▶ PROBLEM DESCRIPTION: Print out the data below with every line intact.

▼

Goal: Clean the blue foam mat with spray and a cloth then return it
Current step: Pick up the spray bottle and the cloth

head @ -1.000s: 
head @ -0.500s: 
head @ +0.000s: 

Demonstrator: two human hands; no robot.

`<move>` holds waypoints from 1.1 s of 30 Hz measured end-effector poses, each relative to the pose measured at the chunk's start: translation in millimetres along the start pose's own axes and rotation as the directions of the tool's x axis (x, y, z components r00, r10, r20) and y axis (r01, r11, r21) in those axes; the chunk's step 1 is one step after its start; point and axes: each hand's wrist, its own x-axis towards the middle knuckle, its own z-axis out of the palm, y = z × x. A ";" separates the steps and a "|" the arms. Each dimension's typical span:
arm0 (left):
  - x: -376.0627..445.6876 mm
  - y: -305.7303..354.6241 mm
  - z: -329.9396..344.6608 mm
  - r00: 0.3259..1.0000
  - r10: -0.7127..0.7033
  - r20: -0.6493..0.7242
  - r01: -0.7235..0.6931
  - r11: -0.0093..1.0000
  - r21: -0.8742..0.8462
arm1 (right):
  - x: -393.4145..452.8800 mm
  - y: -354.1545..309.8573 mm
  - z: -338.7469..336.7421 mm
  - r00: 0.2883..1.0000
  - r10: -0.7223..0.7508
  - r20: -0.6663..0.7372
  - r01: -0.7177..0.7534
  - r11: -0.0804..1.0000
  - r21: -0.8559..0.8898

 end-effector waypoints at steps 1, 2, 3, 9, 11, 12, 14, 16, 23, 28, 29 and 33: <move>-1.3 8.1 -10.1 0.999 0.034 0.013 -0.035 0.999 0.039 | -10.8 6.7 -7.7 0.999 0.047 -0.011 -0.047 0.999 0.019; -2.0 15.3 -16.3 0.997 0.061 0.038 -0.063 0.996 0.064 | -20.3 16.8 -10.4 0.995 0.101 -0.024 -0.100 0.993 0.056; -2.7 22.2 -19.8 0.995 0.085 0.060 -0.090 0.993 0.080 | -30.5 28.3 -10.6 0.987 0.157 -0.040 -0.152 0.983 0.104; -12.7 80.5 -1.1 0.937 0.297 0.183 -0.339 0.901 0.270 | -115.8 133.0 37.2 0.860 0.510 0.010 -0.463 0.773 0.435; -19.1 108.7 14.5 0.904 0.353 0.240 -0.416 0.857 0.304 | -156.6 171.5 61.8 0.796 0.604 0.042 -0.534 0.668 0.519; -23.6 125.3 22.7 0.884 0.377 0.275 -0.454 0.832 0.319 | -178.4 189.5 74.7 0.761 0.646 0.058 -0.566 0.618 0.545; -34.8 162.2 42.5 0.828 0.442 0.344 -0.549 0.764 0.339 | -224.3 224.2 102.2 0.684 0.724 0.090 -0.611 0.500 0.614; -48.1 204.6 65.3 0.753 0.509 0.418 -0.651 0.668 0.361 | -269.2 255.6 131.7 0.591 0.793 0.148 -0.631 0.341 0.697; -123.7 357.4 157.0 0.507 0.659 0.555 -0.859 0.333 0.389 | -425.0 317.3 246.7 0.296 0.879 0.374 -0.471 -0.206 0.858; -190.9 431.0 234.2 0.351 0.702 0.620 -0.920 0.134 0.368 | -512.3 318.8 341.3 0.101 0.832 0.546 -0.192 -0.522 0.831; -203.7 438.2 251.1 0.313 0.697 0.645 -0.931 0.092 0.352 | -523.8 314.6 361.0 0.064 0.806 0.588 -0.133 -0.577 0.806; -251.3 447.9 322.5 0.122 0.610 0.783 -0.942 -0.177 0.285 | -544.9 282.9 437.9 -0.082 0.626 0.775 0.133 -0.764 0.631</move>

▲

▶ ANSWER TO THE PROBLEM:
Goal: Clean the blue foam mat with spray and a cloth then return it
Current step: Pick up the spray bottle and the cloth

head @ -1.000s: 
head @ -0.500s: 
head @ +0.000s: 

Demonstrator: two human hands; no robot.

`<move>` holds waypoints from 1.1 s of 30 Hz measured end-effector poses, each relative to the pose measured at the chunk's start: translation in millimetres along the start pose's own axes and rotation as the directions of the tool's x axis (x, y, z components r00, r10, r20) and y axis (r01, r11, r21) in those axes; the chunk's step 1 is one step after its start; point and axes: each hand's wrist, its own x-axis towards the middle knuckle, its own z-axis out of the palm, y = z × x. A ";" separates the steps and a "|" the arms. Each dimension's typical span:
arm0 (left):
  - x: -376.0627..445.6876 mm
  - y: -305.7303..354.6241 mm
  - z: -329.9396..344.6608 mm
  - r00: 0.3259..1.0000
  - r10: -0.7127..0.7033
  - r20: -0.6493..0.7242
  - r01: -0.7235..0.6931
  - r11: -0.0093..1.0000
  - r21: -0.8742..0.8462
arm1 (right):
  - x: -393.4145..452.8800 mm
  - y: -354.1545..309.8573 mm
  - z: -338.7469..336.7421 mm
  - r00: 0.2883..1.0000
  - r10: -0.7223..0.7508
  - r20: -0.6663..0.7372
  - r01: -0.7177..0.7534
  - r11: -0.0804..1.0000
  - r21: -0.8559..0.8898

 end-effector waypoints at steps 1, 2, 3, 9, 11, 12, 14, 16, 23, 28, 29 and 33: <move>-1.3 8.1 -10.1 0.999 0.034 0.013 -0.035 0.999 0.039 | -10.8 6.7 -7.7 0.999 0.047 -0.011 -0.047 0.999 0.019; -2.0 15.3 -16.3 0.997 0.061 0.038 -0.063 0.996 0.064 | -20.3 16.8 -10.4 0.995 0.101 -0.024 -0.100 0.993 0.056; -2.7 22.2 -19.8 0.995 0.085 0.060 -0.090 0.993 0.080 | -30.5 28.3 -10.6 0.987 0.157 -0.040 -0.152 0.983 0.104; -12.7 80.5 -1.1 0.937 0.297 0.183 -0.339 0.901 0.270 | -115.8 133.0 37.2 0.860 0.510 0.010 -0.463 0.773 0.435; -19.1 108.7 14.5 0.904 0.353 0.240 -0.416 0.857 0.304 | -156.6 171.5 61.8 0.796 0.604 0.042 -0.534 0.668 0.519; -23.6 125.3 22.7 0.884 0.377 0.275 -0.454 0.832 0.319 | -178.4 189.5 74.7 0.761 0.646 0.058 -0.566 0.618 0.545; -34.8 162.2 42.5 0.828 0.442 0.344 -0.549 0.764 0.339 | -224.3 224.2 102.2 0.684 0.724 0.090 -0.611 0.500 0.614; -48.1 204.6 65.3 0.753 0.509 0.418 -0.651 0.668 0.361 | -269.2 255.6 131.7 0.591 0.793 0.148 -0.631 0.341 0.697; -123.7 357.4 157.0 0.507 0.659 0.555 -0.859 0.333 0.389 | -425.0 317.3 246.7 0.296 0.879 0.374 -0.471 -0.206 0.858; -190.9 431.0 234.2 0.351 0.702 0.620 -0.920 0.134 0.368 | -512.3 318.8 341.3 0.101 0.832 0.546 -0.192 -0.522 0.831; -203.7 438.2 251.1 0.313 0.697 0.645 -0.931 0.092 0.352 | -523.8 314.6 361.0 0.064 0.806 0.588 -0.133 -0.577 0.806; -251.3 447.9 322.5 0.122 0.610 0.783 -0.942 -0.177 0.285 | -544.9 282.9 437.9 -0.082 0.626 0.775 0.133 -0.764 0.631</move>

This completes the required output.